Us leaving London for three months
“WHERE are you going?” asked the friendly woman on the 17 bus. “Round the world” answered Lucien, 4, excitedly. The woman collapsed with laughter. Well, you would, wouldn’t you? Particularly as we had about 15 bags with us. Hardly travelling light. We nearly didn’t make it to the end of the road. And as for “I am only using hand luggage” – well, that was a great principle. We still have a majority of hand luggage, its just we have a LOT of hand luggage. Thank God for the kid’s Trunkie roll on cases. Stops us losing them, although it was a close call at 2 am when we finally arrived in Halifax, Nova Scotia. “I went out to find a cab” said the nine year old. Yeah, and gave us heart seizures at the same time. Getting a cab was easy, though. Twenty people waiting? No problem. Run ahead of them in good ol’London style, and nick the first one that turns up. Yes, I was the most hated person at Halifax International Airport that night, but needs must.
By: Rosie Millard
am reading the Murakami book on running, its SO inspirational. Makes me want to do the Paris marathon next year
By: Rosie Millard
Brian appleyard, big brain on the Sunday Times, has advised daily blogging so here goes. I find it hard enough to brush my teeth every morning, but they say that if you do something 13 times it becomes a habit. So here goes. Can I be as intellectual as Brian/Bryan however?
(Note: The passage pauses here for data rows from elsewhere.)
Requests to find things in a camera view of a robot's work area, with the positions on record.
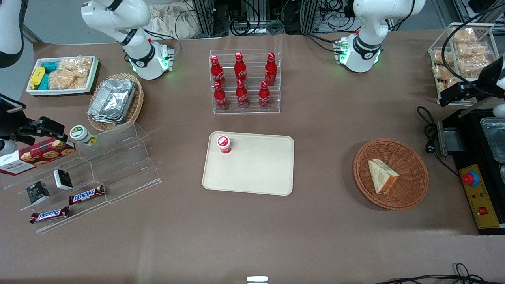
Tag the stack of foil containers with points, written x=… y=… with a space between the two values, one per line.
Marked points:
x=112 y=100

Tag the red emergency stop button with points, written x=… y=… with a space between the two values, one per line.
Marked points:
x=470 y=178

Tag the black sealing machine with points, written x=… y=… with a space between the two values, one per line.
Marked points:
x=469 y=138

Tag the beige cloth bag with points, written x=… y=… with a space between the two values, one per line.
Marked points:
x=169 y=19

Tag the clear acrylic bottle rack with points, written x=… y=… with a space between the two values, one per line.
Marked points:
x=252 y=59

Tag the beige plastic serving tray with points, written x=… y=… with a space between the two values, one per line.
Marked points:
x=260 y=169

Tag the round brown wicker basket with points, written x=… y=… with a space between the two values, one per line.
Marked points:
x=412 y=177

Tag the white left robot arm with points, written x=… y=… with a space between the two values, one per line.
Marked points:
x=367 y=35

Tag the triangular sandwich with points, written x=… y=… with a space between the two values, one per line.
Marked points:
x=382 y=175

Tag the oval wicker basket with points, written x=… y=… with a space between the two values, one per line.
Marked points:
x=137 y=100

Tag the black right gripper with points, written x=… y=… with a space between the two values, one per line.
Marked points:
x=8 y=122

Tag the clear acrylic stepped shelf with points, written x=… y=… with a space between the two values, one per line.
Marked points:
x=126 y=165

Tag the small black box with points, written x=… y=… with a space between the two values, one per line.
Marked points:
x=63 y=179
x=38 y=192

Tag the brown Snickers bar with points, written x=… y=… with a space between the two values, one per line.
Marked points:
x=49 y=215
x=86 y=195

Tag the yellow snack packet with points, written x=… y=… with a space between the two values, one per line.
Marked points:
x=37 y=77

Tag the yellow machine control panel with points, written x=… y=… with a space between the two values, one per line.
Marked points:
x=481 y=201

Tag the large clear rice cracker bag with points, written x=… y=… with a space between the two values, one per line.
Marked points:
x=71 y=73

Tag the clear bag of crackers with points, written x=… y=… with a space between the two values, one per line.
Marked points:
x=444 y=72
x=473 y=49
x=475 y=65
x=438 y=57
x=445 y=84
x=463 y=35

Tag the red lid small cup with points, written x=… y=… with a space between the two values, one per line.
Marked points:
x=223 y=144

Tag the small white box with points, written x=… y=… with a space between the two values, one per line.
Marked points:
x=257 y=280

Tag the brown table covering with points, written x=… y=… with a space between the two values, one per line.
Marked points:
x=252 y=236

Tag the steel pan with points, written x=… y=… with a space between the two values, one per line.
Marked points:
x=495 y=138

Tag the red tartan cookie box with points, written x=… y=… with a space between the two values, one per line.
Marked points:
x=37 y=156

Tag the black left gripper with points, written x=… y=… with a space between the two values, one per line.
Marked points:
x=486 y=79

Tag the green lid yogurt cup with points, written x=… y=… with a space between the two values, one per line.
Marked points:
x=81 y=134

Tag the teal snack packet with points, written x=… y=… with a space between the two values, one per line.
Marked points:
x=51 y=66
x=44 y=82

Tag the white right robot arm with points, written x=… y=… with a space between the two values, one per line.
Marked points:
x=118 y=15

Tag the white rectangular plastic bin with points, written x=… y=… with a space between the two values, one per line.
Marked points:
x=34 y=91

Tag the red cola bottle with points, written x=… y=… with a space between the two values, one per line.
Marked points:
x=264 y=96
x=270 y=71
x=240 y=69
x=242 y=96
x=220 y=98
x=217 y=73

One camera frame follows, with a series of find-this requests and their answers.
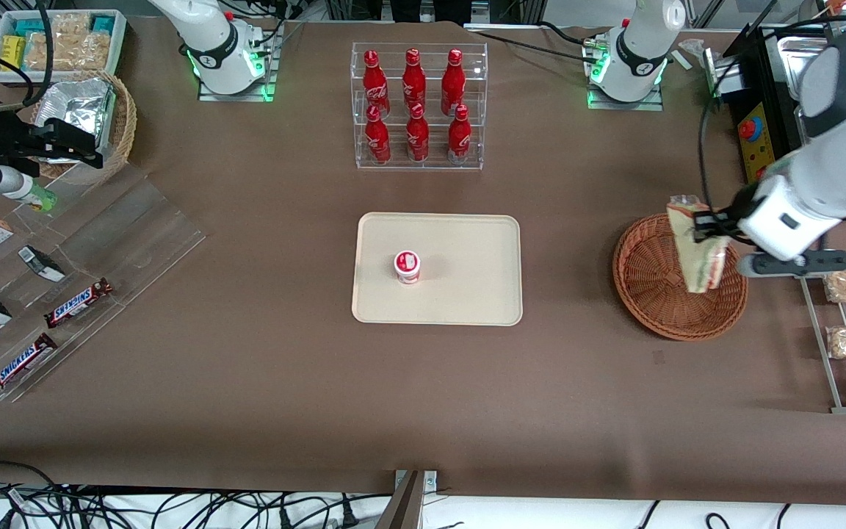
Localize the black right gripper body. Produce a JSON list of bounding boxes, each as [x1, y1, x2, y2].
[[0, 109, 46, 165]]

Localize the triangle sandwich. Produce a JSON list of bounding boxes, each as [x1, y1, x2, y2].
[[666, 194, 731, 295]]

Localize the light wicker basket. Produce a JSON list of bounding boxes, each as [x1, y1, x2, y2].
[[29, 70, 138, 184]]

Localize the brown wicker basket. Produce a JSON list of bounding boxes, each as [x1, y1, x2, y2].
[[612, 213, 749, 342]]

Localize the steel tray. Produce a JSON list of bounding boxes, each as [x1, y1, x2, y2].
[[776, 35, 831, 93]]

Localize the beige plastic tray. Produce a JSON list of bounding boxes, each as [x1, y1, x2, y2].
[[352, 212, 524, 326]]

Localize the yellow snack box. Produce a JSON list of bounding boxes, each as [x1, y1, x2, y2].
[[0, 35, 26, 73]]

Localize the rice cracker packets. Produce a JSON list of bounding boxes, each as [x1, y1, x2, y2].
[[25, 13, 112, 72]]

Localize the clear acrylic display stand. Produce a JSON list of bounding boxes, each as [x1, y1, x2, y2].
[[0, 162, 208, 403]]

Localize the white plastic bin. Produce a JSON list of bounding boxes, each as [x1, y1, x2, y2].
[[0, 9, 129, 86]]

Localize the silver metal box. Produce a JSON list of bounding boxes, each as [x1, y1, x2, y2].
[[701, 46, 745, 101]]

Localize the brown snickers bar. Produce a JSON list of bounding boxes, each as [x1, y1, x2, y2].
[[43, 278, 114, 329], [0, 333, 59, 397]]

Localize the red cola bottle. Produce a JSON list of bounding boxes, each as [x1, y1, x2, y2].
[[405, 103, 431, 163], [441, 48, 466, 115], [364, 104, 393, 165], [446, 104, 473, 165], [362, 49, 391, 118], [402, 48, 428, 111]]

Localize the clear acrylic bottle rack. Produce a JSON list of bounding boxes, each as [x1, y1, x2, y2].
[[351, 42, 488, 171]]

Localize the red white yogurt cup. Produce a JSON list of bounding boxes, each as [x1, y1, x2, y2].
[[394, 250, 422, 285]]

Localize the brown table cloth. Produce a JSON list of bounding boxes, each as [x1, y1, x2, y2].
[[0, 16, 846, 508]]

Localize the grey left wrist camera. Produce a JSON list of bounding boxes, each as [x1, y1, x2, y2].
[[734, 249, 846, 278]]

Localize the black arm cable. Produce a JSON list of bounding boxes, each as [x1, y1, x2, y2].
[[698, 21, 835, 215]]

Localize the black hanging cable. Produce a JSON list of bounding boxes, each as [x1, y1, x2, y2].
[[0, 0, 55, 111]]

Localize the grey wire rack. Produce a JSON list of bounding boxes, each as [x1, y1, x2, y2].
[[793, 245, 846, 415]]

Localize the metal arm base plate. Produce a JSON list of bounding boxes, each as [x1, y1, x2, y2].
[[197, 21, 284, 103], [587, 29, 665, 112]]

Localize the black table cable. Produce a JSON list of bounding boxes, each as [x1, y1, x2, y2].
[[466, 21, 607, 58]]

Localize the black cable tangle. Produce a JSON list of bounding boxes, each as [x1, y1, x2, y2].
[[0, 461, 394, 529]]

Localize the metal bracket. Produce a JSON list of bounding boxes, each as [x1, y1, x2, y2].
[[375, 469, 439, 529]]

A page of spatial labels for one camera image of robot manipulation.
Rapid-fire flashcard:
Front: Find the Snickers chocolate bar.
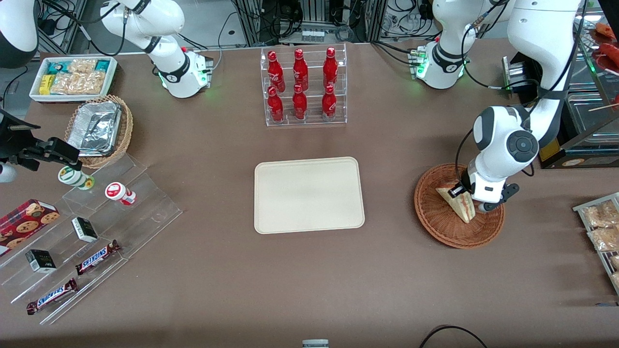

Avec un mot…NON
By: Rosie Millard
alright, flattery has done it. To those nice people who stay up late and watch This Week. I’m growing my hair.
does it make any difference to what I say? Probably not, but you know people apparently only take in 20% of what you say on TV. The other 80% is taken up with noting hair, fashion, etc etc.
By: Rosie Millard
Well I managed the monster that is the London Marathon and it wasn’t as bad as all that…frankly it was the training that was the nightmare. I suggest anyone undertaking a similar task makes sure you can DO all the training. Then, its a breeze! Particularly as the London Marathon involves running past Wombles, people wearing loo seats, Masai warriors etc. Takes your mind off the pain in your legs somewhat. For an indepth look you could go to www.thetimes.co.uk and check out my account….with Mr Millard….who was overtaken at Mile 20 by yours truly….
btw have definitely decided to GROW my hair. What a slog. Grow it, cut it off, regret it, spend the next three years growing it back.
By: Rosie Millard
Hi there! If only life was always like this…
carb loading, occasionally running round the parke, nothing major. Of course this is just preparation for the mighty 26.2 on April 13. I’m so nervous!
By: Rosie Millard
Ha ha! Ooh the power of the press….
Only the trouble is that the scamps have STILL got hold of the domain name. Shall I continue to sue them?